**WORK INSTRUCTIONS**
Output exactly, and only, the stretch of lines beginning at the line with "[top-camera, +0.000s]" and ending at the last line of the listing below. Drop the pictures.

=== Begin Enclosure ===

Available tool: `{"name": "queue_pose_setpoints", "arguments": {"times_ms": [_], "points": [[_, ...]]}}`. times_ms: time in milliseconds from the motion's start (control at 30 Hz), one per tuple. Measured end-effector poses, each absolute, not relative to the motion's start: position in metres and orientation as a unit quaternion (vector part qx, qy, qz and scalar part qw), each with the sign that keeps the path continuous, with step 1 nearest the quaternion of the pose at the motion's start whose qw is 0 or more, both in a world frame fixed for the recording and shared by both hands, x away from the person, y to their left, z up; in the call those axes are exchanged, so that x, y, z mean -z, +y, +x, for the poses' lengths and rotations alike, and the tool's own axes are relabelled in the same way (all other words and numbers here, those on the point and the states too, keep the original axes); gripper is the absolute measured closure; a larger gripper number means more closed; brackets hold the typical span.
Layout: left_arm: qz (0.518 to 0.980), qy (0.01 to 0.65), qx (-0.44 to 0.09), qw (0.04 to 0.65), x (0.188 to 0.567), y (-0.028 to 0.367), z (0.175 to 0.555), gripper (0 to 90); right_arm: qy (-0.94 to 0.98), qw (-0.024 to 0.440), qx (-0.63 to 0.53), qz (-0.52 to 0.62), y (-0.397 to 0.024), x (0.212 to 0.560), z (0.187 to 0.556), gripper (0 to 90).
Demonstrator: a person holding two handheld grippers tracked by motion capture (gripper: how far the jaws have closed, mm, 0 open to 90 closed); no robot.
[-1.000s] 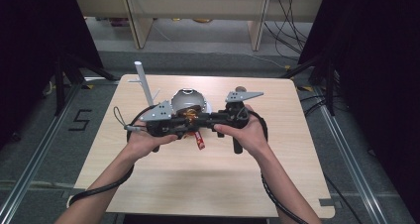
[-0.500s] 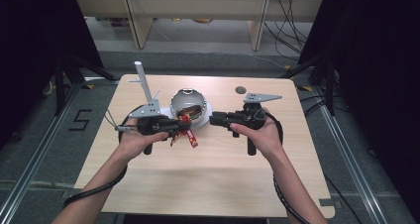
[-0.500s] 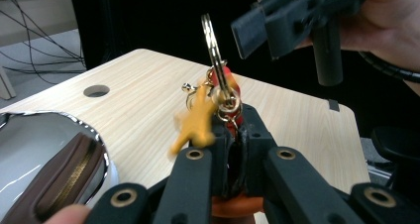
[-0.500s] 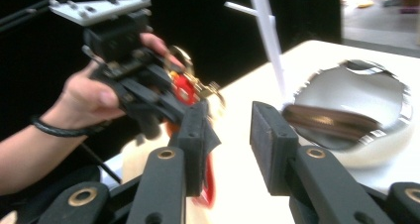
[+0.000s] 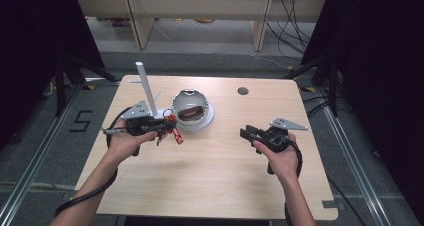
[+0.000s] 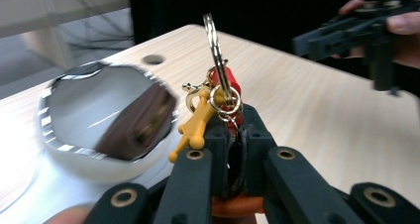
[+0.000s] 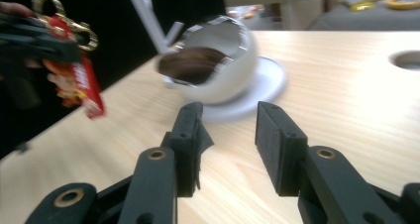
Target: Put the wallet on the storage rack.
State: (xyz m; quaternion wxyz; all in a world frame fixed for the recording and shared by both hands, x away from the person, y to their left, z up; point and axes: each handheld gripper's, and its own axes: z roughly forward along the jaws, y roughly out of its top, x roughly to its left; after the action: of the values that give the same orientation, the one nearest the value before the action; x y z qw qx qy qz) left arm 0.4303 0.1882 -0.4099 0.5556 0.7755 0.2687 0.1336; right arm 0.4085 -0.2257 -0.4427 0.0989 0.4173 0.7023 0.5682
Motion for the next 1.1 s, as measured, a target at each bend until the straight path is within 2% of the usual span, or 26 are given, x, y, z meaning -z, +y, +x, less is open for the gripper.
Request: {"name": "queue_pose_setpoints", "arguments": {"times_ms": [67,167,267,367,400,433,600,900,933,1100], "points": [[0.774,0.281,-0.148,0.548,0.41,0.192,0.432,84.0,0.696,0.118,-0.567,0.424,-0.233,0.449,0.407,63.3],[0.765,0.297,-0.163,0.548,0.409,0.196,0.433,84.1,0.686,0.11,-0.564,0.445,-0.24,0.452,0.404,62.9],[0.757,0.311,-0.189,0.543,0.408,0.2,0.434,84.1,0.683,0.137,-0.564,0.445,-0.247,0.455,0.405,62.8],[0.746,0.323,-0.202,0.546,0.407,0.205,0.434,84.1,0.679,0.135,-0.558,0.458,-0.249,0.456,0.401,62.4],[0.742,0.33,-0.212,0.543,0.406,0.207,0.434,84.1,0.68,0.15,-0.556,0.455,-0.25,0.459,0.402,62.4],[0.738,0.335,-0.218,0.544,0.406,0.209,0.434,84.1,0.674,0.139,-0.551,0.472,-0.25,0.459,0.398,62.3],[0.719,0.375,-0.262,0.523,0.403,0.225,0.434,84.1,0.675,0.166,-0.536,0.479,-0.257,0.467,0.398,62.2],[0.684,0.445,-0.295,0.497,0.397,0.255,0.444,84.1,0.676,0.167,-0.538,0.474,-0.258,0.467,0.398,61.9],[0.681,0.454,-0.298,0.493,0.397,0.258,0.446,84.1,0.671,0.154,-0.543,0.48,-0.256,0.467,0.397,61.8],[0.681,0.483,-0.309,0.456,0.396,0.271,0.462,84.1,0.676,0.159,-0.542,0.473,-0.256,0.468,0.399,61.8]]}}
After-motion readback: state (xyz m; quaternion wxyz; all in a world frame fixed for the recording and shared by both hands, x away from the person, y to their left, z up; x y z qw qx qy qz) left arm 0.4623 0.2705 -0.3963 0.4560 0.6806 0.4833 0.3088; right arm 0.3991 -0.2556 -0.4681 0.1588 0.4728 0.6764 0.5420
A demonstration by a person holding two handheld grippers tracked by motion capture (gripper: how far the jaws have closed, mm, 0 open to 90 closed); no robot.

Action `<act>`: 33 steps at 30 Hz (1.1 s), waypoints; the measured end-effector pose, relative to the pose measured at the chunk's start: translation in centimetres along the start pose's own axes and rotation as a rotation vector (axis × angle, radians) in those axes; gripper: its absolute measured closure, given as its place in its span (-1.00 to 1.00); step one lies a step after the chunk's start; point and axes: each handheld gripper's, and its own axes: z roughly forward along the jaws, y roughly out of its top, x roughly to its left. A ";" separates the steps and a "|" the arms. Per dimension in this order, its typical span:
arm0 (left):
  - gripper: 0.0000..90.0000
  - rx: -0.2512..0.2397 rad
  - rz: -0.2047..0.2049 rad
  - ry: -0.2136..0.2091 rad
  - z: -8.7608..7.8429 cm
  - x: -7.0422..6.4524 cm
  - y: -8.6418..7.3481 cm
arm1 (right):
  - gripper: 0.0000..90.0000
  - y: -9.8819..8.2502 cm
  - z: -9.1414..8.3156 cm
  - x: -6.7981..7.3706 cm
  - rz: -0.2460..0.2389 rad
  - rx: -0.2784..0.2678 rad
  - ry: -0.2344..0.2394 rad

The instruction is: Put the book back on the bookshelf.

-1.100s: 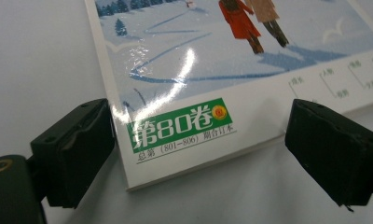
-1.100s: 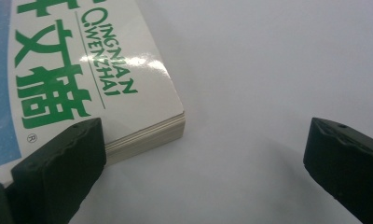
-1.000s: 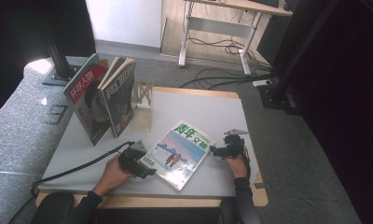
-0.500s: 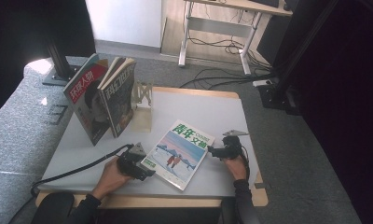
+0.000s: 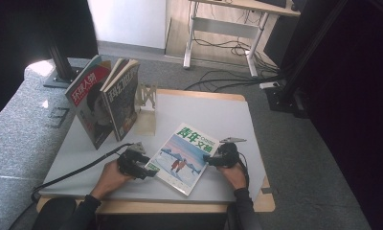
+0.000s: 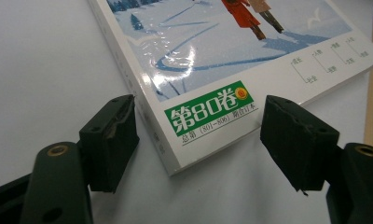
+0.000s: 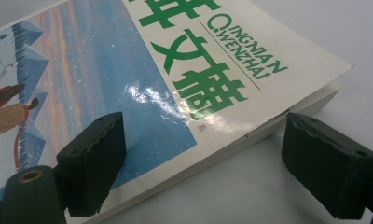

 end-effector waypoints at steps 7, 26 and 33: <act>-0.31 -0.001 0.013 0.039 -0.1 -0.7 -0.1 | -0.69 -0.2 0.1 0.0 0.007 -0.015 0.003; -0.20 -0.007 0.038 0.038 0.1 -3.8 -1.2 | -0.58 1.5 1.8 -0.7 -0.010 -0.043 0.002; -0.18 0.013 0.089 0.051 0.4 -5.4 -1.3 | -0.57 2.5 2.7 -0.8 -0.015 -0.039 0.006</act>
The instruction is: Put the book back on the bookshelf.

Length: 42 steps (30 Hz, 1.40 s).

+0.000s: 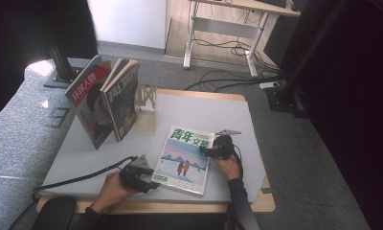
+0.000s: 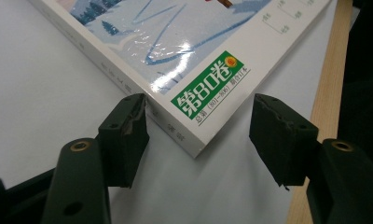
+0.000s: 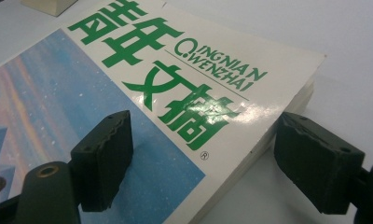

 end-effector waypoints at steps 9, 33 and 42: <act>-0.37 0.018 0.018 -0.067 0.1 0.8 0.2 | -0.58 0.2 0.4 0.0 -0.007 -0.010 -0.007; -1.00 -0.036 -0.015 0.161 -0.8 7.7 0.4 | -0.95 0.0 -1.4 -0.1 -0.074 0.015 0.020; -1.00 0.014 -0.002 0.186 0.1 7.8 0.0 | -1.00 -0.4 -0.4 -0.1 -0.061 0.062 0.045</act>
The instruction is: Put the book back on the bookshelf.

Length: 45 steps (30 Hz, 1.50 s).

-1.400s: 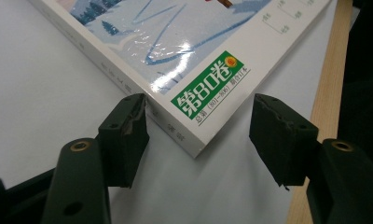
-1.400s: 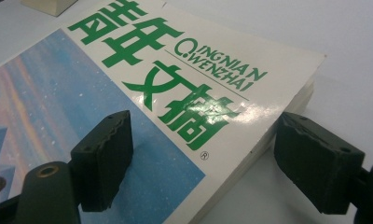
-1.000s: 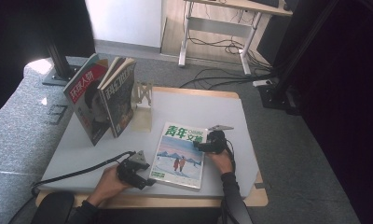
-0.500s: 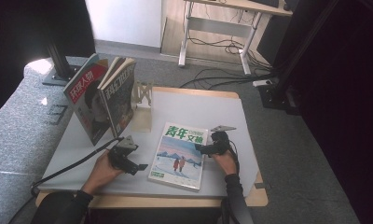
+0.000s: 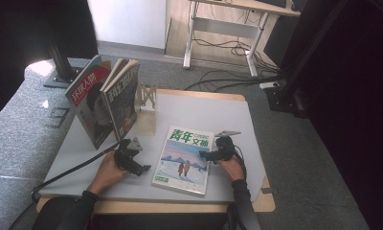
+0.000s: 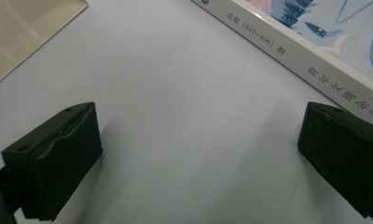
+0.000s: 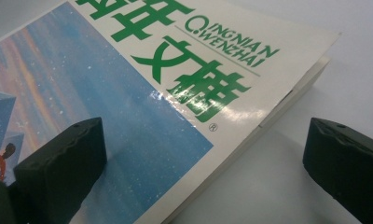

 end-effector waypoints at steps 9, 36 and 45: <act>-1.00 0.004 -0.010 -0.007 0.0 0.1 0.0 | -1.00 0.3 0.7 0.5 0.001 0.020 0.043; -1.00 0.005 -0.010 -0.007 0.0 0.1 0.0 | -0.72 2.2 -1.0 2.8 -0.056 -0.049 0.129; -1.00 0.005 -0.009 -0.007 0.0 0.1 0.0 | -0.41 1.9 -1.0 1.6 -0.052 -0.026 0.096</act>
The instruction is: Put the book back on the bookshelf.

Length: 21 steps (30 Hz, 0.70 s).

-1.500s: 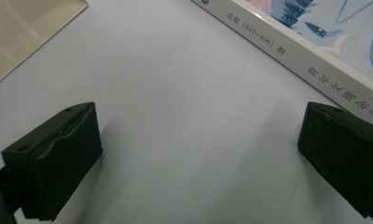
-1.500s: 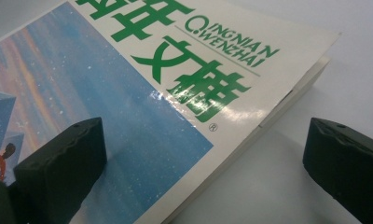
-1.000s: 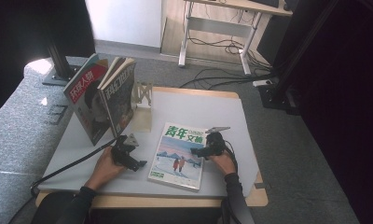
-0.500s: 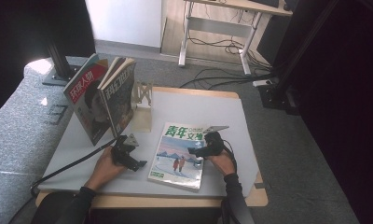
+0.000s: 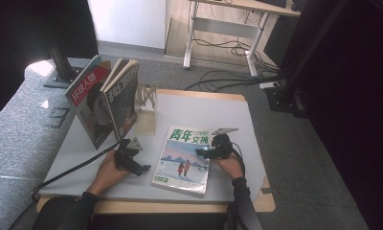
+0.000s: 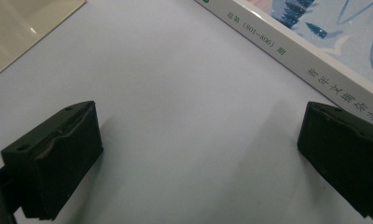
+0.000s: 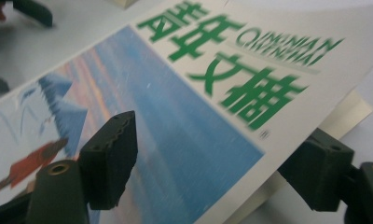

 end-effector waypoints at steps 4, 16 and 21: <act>-1.00 -0.001 0.000 0.000 0.0 0.0 0.0 | -0.14 0.5 0.7 -0.6 -0.005 -0.027 -0.027; -0.99 -0.002 0.000 0.004 0.0 -0.1 0.0 | 0.77 0.7 0.1 -0.7 0.026 -0.028 -0.049; -0.98 0.001 0.003 0.005 -0.1 -0.2 0.0 | 0.89 1.1 -0.5 0.3 -0.002 -0.049 -0.062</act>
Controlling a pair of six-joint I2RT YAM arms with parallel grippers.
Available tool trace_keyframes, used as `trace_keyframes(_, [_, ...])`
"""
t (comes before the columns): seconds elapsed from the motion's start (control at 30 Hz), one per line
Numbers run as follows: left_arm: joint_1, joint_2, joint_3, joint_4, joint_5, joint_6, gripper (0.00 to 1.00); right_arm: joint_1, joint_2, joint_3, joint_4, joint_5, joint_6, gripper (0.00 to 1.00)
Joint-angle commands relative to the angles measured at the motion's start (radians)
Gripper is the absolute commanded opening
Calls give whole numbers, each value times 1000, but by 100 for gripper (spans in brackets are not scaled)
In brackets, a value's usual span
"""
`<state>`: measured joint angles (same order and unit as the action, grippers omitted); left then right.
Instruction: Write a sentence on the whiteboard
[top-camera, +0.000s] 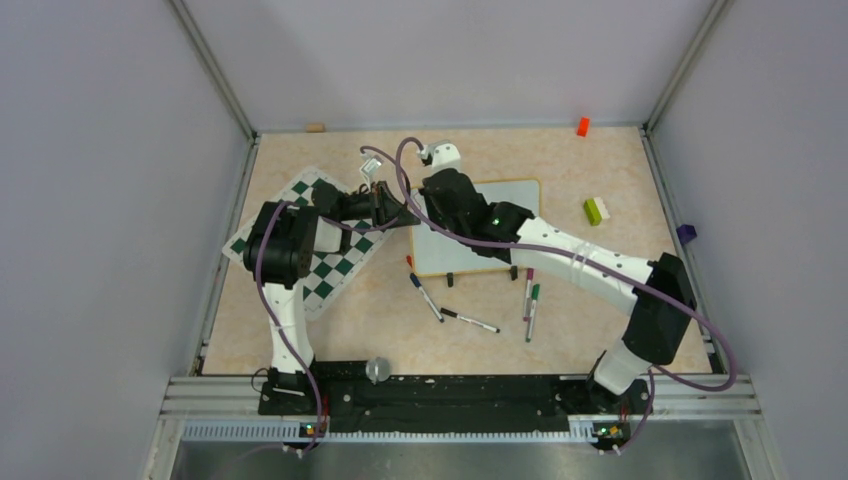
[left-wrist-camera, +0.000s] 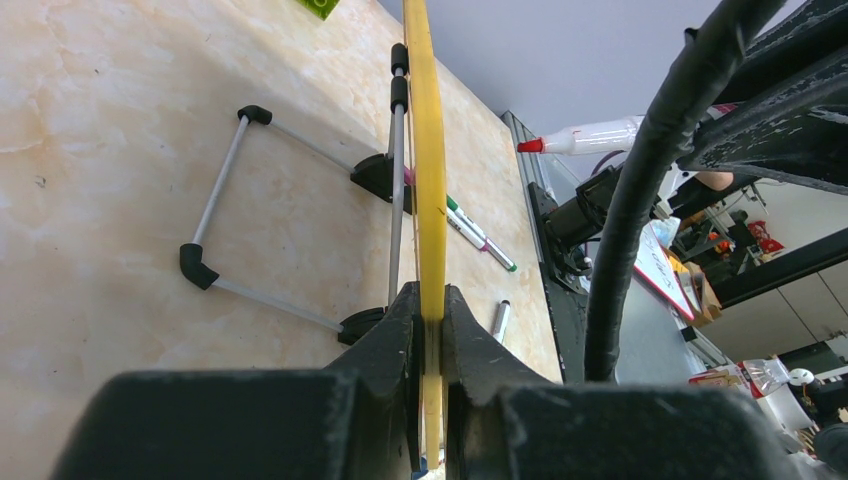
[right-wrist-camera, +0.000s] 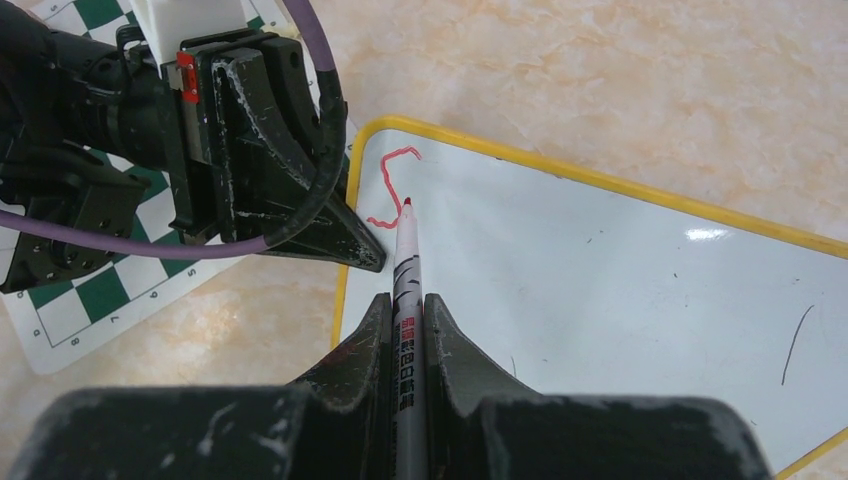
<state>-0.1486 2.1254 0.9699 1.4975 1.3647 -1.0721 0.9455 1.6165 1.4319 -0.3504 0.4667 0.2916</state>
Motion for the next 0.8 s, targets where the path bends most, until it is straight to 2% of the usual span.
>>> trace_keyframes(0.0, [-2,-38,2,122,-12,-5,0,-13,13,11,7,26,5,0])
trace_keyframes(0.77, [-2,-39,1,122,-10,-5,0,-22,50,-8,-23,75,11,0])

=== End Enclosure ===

**TASK RESULT**
[top-camera, +0.000s] 
[left-wrist-camera, +0.000s] 
[right-wrist-camera, +0.000s] 
<state>-0.1486 2.1254 0.9699 1.4975 1.3647 -1.0721 0.9455 1.6165 1.4319 -0.3504 0.4667 0.2916</state>
Motion for the next 0.8 s, targets where the path bends most, until it is straight to 2% of the usual span.
>>> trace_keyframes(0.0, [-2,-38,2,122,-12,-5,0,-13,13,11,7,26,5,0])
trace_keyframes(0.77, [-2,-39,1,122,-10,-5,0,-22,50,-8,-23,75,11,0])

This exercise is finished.